K-Means Clustering
K-Means Clustering Overview
Definition: K-Means Clustering is an algorithm aimed at partitioning n data points into k clusters, where each data point belongs to the cluster with the nearest mean.
Steps in K-Means Clustering
Step 1: Choose the Number of Clusters (K)
Select the desired number of clusters to identify in the data. Example: K=3.
Step 2: Initialize Clusters
Randomly select K distinct points as initial cluster centroids.
Step 3: Assign Data Points to Nearest Cluster
Measure the distance from each data point to the K cluster centroids and assign each point to the nearest cluster (e.g., distance measured for green, red, and blue clusters).
Step 4: Calculate New Centroids
After assigning clusters, calculate the mean of each cluster's data points to determine new centroids.
Step 5: Repeat Assignment
Reassign each data point to the nearest new centroid.
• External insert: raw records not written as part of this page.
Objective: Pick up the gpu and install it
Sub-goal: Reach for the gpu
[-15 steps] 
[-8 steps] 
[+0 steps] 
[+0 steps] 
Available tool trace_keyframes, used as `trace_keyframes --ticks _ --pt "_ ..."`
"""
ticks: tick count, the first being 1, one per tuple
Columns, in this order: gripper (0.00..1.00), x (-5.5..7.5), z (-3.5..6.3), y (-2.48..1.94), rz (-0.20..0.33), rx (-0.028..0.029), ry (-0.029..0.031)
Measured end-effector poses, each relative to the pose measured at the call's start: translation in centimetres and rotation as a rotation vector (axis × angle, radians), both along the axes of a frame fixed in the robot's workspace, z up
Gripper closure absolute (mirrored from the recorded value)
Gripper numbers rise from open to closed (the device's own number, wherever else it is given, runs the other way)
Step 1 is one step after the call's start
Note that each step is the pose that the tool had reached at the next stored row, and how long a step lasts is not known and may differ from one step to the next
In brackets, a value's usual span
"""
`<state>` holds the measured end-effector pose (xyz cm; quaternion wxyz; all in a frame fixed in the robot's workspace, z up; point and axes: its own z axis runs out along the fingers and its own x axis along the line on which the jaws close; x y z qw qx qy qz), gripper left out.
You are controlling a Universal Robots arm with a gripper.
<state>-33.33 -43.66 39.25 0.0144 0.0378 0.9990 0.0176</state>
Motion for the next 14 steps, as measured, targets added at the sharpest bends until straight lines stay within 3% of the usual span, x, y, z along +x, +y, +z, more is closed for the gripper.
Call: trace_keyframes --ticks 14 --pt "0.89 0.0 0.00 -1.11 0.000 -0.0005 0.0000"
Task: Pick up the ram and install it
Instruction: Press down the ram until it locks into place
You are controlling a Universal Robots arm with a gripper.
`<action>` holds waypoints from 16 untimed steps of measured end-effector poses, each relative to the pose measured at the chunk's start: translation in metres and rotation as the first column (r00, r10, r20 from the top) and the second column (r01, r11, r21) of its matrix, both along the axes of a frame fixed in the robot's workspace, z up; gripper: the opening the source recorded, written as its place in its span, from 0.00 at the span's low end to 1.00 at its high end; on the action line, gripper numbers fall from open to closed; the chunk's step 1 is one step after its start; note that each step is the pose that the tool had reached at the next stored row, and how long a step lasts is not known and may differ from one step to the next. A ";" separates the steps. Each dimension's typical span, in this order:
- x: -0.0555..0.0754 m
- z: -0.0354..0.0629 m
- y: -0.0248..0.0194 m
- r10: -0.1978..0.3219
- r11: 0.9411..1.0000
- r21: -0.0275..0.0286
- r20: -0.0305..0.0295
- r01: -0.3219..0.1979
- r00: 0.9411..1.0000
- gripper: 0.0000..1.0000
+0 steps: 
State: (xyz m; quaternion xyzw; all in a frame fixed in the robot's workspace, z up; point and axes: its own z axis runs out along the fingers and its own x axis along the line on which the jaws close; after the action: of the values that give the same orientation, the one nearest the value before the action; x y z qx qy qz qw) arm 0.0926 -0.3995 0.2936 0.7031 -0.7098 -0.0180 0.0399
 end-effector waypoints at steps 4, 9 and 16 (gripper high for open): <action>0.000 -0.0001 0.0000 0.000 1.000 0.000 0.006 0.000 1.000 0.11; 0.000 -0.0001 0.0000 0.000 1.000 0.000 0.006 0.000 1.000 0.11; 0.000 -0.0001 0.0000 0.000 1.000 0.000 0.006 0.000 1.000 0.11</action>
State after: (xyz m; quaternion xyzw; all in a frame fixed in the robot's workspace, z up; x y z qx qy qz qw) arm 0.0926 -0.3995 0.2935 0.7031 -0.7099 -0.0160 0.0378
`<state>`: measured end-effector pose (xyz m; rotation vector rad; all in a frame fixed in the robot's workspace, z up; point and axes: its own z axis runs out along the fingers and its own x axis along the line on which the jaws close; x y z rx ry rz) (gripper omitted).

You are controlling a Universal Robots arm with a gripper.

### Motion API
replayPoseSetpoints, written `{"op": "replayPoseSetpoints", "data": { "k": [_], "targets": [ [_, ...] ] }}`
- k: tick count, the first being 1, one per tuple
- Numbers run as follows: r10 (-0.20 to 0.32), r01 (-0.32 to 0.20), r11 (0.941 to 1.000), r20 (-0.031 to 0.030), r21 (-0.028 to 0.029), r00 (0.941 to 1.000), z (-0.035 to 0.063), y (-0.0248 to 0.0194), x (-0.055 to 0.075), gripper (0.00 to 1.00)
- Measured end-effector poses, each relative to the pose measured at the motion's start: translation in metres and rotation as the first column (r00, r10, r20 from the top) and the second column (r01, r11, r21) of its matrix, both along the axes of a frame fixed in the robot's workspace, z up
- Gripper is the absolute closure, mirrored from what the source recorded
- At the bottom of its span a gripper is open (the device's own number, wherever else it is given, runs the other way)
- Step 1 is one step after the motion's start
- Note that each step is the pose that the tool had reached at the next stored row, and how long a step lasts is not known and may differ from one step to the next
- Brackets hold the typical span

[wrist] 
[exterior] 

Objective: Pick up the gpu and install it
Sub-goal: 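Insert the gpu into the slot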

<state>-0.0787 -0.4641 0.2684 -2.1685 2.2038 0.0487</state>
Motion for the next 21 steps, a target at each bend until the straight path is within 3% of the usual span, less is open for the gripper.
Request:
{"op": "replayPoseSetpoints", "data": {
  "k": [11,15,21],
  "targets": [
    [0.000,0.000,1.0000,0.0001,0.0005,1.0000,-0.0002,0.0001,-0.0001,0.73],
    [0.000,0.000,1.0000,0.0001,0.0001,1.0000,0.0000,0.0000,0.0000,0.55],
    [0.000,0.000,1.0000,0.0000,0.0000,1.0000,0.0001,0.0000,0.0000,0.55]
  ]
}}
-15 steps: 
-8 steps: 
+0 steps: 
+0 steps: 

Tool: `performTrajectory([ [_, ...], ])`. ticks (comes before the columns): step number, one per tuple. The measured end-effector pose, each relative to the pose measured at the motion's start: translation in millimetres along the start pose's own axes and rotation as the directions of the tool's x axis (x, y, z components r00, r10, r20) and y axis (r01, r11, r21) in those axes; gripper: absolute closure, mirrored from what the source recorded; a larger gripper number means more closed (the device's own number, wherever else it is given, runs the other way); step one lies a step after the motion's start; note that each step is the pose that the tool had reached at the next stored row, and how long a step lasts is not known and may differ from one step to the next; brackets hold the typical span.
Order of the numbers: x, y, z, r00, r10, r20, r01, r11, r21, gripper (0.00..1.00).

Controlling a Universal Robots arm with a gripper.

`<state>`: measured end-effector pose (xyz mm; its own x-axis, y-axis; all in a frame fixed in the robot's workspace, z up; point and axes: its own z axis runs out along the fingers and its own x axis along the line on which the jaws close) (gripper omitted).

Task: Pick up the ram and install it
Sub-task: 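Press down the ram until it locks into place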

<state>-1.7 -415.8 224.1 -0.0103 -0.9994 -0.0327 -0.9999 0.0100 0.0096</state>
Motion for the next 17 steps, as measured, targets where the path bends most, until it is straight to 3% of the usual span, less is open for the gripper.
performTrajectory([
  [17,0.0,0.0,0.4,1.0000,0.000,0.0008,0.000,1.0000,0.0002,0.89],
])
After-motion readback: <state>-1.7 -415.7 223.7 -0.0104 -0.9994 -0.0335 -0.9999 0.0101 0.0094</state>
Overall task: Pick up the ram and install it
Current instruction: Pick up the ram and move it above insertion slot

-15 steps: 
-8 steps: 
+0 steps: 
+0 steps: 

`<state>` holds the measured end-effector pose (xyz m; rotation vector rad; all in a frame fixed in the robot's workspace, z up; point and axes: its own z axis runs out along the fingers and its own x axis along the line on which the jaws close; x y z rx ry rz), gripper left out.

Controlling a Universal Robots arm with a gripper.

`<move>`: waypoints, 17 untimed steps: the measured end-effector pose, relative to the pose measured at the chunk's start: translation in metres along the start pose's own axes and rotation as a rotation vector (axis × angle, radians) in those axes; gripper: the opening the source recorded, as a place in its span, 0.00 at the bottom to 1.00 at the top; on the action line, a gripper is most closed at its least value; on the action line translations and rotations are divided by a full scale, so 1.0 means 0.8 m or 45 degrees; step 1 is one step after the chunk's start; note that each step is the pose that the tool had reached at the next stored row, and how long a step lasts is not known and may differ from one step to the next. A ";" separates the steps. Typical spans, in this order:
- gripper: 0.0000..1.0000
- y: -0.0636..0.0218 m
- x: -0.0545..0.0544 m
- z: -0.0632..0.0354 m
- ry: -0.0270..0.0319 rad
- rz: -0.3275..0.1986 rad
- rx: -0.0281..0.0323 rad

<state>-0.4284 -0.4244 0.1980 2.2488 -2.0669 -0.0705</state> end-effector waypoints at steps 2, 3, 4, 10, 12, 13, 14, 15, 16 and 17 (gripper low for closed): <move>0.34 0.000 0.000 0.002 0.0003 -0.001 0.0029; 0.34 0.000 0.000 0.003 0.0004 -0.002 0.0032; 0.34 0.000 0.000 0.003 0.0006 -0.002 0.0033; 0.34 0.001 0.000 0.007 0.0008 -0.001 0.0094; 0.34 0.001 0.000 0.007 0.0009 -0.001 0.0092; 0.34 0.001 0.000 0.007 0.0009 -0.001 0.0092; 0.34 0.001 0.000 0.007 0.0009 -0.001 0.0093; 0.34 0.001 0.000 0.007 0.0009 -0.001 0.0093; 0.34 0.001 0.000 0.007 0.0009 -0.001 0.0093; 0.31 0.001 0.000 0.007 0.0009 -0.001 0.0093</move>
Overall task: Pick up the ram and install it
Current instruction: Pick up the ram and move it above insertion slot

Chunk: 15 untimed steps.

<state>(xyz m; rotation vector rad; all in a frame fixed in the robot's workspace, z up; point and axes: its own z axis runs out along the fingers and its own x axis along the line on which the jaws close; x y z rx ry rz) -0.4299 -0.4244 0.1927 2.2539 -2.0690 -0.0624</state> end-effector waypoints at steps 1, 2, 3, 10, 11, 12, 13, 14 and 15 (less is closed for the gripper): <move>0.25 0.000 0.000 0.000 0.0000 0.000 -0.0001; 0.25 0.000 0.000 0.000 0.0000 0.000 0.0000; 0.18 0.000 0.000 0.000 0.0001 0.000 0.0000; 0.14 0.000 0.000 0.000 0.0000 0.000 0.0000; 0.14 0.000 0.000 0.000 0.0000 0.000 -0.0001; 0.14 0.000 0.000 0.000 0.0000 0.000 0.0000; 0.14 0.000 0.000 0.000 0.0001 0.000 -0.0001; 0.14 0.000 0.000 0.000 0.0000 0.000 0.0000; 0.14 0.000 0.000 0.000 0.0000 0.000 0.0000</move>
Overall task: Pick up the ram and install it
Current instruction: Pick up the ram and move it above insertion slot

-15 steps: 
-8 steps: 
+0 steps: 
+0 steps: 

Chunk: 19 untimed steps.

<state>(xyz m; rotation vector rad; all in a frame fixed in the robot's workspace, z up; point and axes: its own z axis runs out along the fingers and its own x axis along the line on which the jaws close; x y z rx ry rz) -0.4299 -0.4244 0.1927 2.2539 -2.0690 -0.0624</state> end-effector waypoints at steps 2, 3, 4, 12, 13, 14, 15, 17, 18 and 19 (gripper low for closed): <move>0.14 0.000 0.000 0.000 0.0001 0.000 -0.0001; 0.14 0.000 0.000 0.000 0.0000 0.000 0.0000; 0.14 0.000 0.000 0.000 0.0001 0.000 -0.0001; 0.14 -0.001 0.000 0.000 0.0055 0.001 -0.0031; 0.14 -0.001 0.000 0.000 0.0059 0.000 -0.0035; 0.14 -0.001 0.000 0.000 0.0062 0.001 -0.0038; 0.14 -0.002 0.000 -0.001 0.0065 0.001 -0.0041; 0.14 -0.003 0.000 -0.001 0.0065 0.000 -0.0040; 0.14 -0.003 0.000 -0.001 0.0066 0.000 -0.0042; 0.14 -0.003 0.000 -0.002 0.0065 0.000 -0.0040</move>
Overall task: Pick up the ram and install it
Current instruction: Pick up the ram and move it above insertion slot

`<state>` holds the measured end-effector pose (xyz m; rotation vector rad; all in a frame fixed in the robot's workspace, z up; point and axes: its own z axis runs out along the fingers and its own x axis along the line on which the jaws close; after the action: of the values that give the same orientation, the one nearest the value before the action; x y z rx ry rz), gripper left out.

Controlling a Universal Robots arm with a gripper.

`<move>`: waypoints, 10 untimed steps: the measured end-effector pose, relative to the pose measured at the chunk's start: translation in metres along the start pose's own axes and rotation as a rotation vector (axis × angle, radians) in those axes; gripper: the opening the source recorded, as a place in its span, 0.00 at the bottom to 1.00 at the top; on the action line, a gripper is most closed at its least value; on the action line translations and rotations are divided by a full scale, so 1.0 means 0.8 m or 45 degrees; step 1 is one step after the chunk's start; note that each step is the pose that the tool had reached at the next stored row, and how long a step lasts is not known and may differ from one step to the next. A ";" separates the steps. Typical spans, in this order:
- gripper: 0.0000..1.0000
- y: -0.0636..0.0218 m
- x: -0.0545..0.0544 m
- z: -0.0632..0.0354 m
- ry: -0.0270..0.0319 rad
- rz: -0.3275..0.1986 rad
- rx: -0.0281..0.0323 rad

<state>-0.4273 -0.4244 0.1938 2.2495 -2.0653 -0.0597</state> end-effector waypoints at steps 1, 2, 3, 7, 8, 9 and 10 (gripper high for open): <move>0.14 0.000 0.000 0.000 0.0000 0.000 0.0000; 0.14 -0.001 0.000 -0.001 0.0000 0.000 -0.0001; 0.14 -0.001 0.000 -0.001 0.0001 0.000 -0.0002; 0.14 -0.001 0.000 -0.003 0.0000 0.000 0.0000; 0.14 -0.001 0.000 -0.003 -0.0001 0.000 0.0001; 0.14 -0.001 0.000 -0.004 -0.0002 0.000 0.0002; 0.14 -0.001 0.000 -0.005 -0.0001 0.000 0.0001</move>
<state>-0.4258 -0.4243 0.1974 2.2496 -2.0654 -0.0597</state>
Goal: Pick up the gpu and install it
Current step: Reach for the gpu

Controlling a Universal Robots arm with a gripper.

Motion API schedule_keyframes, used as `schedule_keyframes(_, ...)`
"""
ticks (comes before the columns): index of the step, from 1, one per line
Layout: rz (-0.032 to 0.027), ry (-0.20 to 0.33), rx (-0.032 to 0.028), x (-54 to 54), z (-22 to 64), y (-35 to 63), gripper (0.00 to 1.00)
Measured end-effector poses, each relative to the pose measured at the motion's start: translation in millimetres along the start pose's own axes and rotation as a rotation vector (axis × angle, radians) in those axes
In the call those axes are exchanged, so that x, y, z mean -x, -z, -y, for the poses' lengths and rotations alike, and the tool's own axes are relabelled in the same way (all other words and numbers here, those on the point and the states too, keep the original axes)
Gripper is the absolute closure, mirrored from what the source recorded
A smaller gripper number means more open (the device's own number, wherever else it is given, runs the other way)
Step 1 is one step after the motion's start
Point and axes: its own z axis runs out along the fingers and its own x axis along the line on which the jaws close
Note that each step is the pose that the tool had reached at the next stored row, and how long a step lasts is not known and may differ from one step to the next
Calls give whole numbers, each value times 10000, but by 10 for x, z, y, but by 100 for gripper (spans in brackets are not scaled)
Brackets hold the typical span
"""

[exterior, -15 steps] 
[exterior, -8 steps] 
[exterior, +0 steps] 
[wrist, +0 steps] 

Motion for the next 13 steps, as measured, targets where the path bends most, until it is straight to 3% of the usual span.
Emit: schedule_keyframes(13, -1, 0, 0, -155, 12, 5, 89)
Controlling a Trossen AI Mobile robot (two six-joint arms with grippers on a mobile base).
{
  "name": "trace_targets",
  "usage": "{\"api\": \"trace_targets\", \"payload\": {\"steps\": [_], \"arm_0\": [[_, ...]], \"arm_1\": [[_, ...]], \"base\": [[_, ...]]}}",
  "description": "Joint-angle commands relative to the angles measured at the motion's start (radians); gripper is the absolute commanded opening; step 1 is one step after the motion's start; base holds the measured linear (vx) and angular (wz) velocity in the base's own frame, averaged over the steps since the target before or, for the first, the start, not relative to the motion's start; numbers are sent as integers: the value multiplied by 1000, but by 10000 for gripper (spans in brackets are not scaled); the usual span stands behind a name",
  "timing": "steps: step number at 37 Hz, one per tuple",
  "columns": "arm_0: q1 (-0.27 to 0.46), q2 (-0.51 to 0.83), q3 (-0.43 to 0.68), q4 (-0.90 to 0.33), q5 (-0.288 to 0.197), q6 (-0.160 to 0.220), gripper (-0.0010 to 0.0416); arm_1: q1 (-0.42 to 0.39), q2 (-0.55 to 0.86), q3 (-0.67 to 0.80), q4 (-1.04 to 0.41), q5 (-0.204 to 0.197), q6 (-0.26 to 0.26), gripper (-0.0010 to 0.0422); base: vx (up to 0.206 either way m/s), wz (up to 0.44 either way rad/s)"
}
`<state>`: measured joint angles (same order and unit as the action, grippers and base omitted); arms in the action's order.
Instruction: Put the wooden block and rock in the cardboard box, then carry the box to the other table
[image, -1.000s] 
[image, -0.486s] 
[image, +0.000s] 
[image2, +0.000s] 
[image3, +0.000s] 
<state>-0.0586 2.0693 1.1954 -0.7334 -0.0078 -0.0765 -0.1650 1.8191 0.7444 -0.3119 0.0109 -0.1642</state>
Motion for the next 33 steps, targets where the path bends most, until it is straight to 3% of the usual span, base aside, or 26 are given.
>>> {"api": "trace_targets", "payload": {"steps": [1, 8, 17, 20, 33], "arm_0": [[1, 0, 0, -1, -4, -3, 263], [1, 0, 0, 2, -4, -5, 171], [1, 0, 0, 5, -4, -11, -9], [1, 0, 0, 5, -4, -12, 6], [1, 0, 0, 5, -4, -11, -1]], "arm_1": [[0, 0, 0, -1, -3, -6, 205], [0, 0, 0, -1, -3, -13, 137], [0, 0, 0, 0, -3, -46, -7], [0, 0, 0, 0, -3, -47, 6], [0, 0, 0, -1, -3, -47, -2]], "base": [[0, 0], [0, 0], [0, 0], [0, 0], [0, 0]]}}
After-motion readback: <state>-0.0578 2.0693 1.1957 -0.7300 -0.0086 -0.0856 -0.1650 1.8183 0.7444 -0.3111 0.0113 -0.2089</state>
Step 6: Check for Convergence
Continue reassigning points and updating centroids until there are no changes, indicating convergence.
Assessing Clustering Quality
The quality of the clustering can be assessed by calculating the total variation within each cluster. Lower total variation indicates better clustering.
Choosing Optimal K
Elbow Method: Graph the total variation against different values of K to identify the 'elbow' point where the rate of decrease in variation slows down, suggesting an optimal number of clusters (e.g., K=3).
Distance Calculation
Use Euclidean distance to determine distances in K dimensions, analogous to the Pythagorean theorem in two dimensions.